Hi, looking for some help with Windows Defender on Windows 10.

Last night, it looks like there was a malware detected.

Today, I can't get Defender to start. When I click on Defender through Start, I get a message stating "The app has been turned off and isn't monitoring your computer".

I tried to turn on Defender thru services.msc but get an error stating "Error 577: Windows cannot verify the digital signature..."

I have scanned using Malwarebytes and Superantispyware but neither found anything.

I'm worried I have something nasty on my PC.


----------



## flavallee (May 12, 2002)

Windows Defender is the default antivirus program for Windows 10.
Have you installed another antivirus program?


----------



## stevemackenzie (Jun 27, 2013)

flavallee said:


> Windows Defender is the default antivirus program for Windows 10.
> Have you installed another antivirus program?
> 
> View attachment 243808


Hi, I have bit defender installed.


----------



## CoolBurn (Dec 5, 2013)

stevemackenzie said:


> Hi, I have bit defender installed.


That would be the reason.


> You should never *run* more than one *antivirus* program at the *same time*. The *two* programs could slow down your computer, and they might even identify each other as a virus, which could lead to file corruption or other conflicts and errors that make your *antivirus*protection less effective-or not effective at all.


----------



## flavallee (May 12, 2002)

A computer shouldn't have 2 antivirus programs installed and running at the same time.
When you installed *BitDefender*, it should've disabled *Windows Defender*.
That's why you're seeing the message you mentioned in post #1.

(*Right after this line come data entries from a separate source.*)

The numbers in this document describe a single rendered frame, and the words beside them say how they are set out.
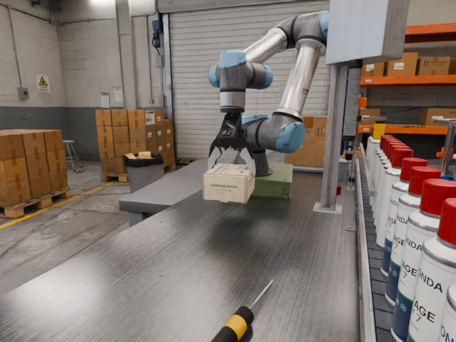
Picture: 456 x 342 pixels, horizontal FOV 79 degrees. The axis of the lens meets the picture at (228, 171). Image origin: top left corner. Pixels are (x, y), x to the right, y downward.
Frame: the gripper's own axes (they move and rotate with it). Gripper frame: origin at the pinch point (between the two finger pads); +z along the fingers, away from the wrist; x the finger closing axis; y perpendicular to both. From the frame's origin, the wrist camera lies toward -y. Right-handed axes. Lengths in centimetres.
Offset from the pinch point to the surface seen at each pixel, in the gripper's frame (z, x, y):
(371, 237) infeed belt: 8.6, -36.1, -14.5
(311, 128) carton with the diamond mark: -10, -26, 77
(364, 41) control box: -36.2, -34.0, 2.8
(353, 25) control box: -41, -31, 5
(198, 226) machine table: 13.4, 7.7, -7.8
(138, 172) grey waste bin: 47, 152, 190
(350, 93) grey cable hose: -23.5, -31.7, 2.5
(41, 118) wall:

-----------------------------------------------------------------


----------



## stevemackenzie (Jun 27, 2013)

flavallee said:


> A computer shouldn't have 2 antivirus programs installed and running at the same time.
> When you installed *BitDefender*, it should've disabled *Windows Defender*.
> That's why you're seeing the message you mentioned in post #1.
> 
> -----------------------------------------------------------------


Thanks. Does this apply to even though both apps have been running on the pc together for the past couple of times?


----------